TASK TO CARRY OUT: Set down the full listing exactly as given. Any pictures are to be left out.

RAW DATA:
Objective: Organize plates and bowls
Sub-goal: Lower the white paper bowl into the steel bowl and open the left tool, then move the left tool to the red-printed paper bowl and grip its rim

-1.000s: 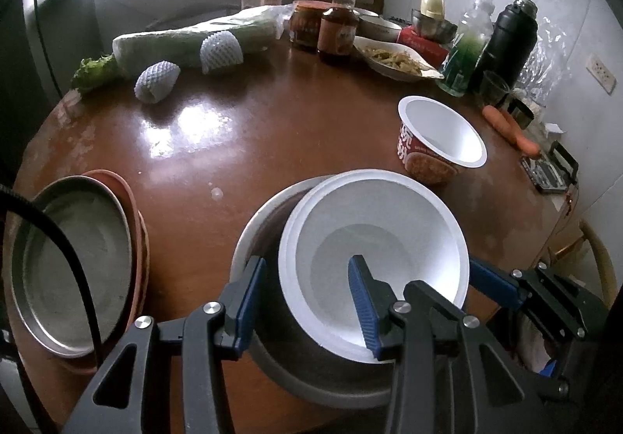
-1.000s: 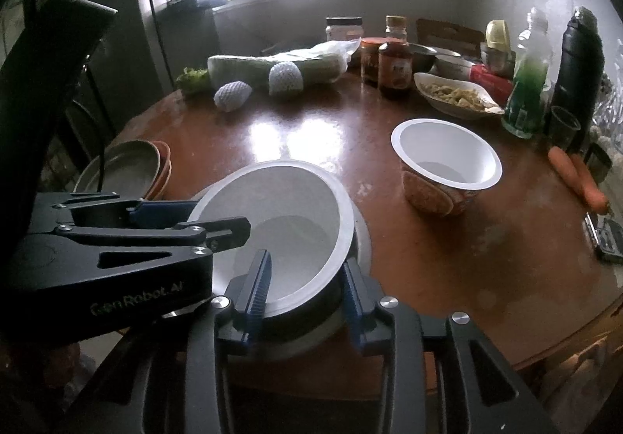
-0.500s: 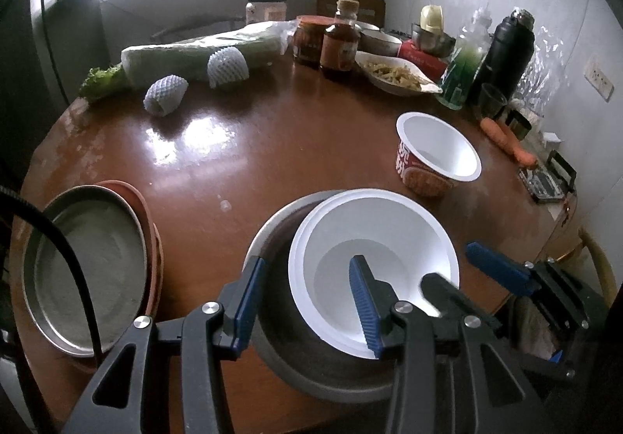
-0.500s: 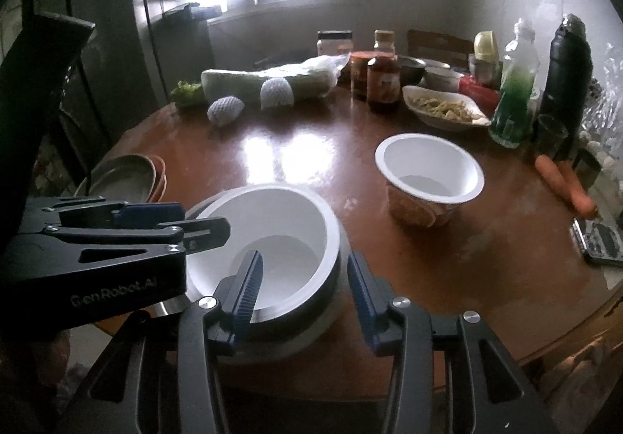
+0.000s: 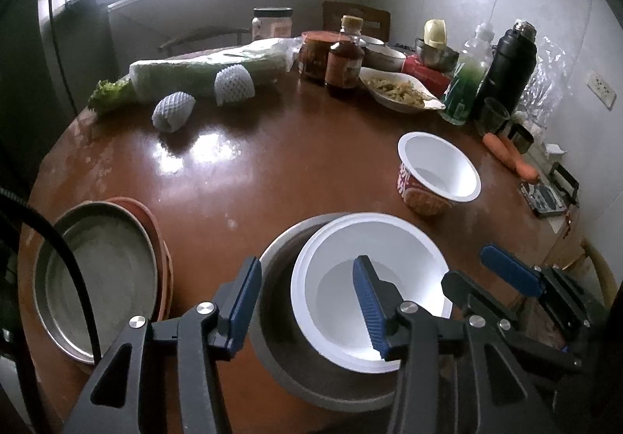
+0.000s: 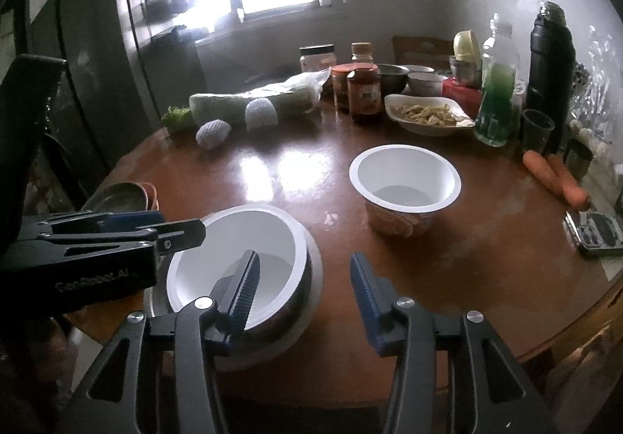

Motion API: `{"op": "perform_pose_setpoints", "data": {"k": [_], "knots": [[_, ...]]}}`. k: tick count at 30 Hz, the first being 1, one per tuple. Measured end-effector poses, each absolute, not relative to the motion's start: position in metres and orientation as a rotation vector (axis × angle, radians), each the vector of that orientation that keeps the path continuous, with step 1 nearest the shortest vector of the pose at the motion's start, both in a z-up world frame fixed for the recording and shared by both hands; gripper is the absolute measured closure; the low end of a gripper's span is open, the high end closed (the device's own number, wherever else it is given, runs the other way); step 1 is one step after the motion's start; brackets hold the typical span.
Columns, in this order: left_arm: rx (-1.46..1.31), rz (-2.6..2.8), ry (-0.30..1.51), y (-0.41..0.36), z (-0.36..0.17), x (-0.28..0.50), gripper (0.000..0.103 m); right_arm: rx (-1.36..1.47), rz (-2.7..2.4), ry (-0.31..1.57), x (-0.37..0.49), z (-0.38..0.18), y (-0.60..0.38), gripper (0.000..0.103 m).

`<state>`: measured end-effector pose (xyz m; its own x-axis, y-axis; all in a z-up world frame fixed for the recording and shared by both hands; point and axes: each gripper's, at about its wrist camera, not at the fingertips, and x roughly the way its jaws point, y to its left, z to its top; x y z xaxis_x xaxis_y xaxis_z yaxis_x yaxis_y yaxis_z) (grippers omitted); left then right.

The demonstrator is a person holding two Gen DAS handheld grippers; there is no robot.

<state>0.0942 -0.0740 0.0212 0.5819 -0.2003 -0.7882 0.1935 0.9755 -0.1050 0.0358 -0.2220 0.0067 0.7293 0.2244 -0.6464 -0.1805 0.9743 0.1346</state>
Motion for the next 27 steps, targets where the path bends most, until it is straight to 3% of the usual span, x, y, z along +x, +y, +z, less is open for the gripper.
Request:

TASK ANSWER:
Objective: Organize plates and bowls
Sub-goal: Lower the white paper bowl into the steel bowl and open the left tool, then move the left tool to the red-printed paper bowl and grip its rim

-1.000s: 
-1.000s: 
-0.500s: 
-0.500s: 
+0.000s: 
+0.000s: 

Motion API: `{"op": "perform_pose_setpoints", "data": {"k": [_], "knots": [[_, ...]]}}`. k: tick count at 30 Hz, the first being 1, one per tuple. Measured end-effector poses, each absolute, not relative to the motion's start: position in metres and orientation as a rotation vector (axis × angle, radians), each the vector of that orientation that keeps the path continuous, with step 1 nearest the shortest vector of the pose at the motion's start, both in a z-up world frame fixed for the recording and shared by both hands; gripper is the absolute measured closure; the low end of a gripper's span is open, the high end closed (the device's own number, wherever else it is given, runs the other way); step 1 is one step after the motion's start; brackets hold the typical span.
Columns, in this order: left_arm: rx (-1.46..1.31), rz (-2.6..2.8), ry (-0.30..1.51), y (-0.41..0.36), z (-0.36..0.17), x (-0.28..0.50), gripper (0.000..0.103 m); right_arm: rx (-1.36..1.47), rz (-2.7..2.4), ry (-0.31..1.57), x (-0.37..0.49), z (-0.38..0.18), y (-0.60..0.38), gripper (0.000..0.103 m).

`<state>`: measured end-effector pose (xyz m; its own x-axis, y-axis; all in a z-up world frame fixed for the recording and shared by both hands; point and axes: each gripper's, at about its wrist camera, not at the fingertips, and x roughly the way its jaws point, y to its left, z to its top; x y z xaxis_x xaxis_y xaxis_z yaxis_x yaxis_y yaxis_z) (grippers omitted); left then right.

The demonstrator is a person holding two Gen DAS handheld grippers; there is no robot.

<state>0.0942 -0.0740 0.0212 0.5819 -0.2003 -0.7882 0.1935 0.9755 -0.1050 0.0358 -0.2220 0.0067 0.7293 0.2244 -0.6464 -0.1805 0.9743 0.1346</state>
Motion for the next 27 steps, targets where the path bends most, until it is straight to 3% of the usual span, x, y, z along +x, +y, +z, less is open for the gripper.
Request:

This finishes the output.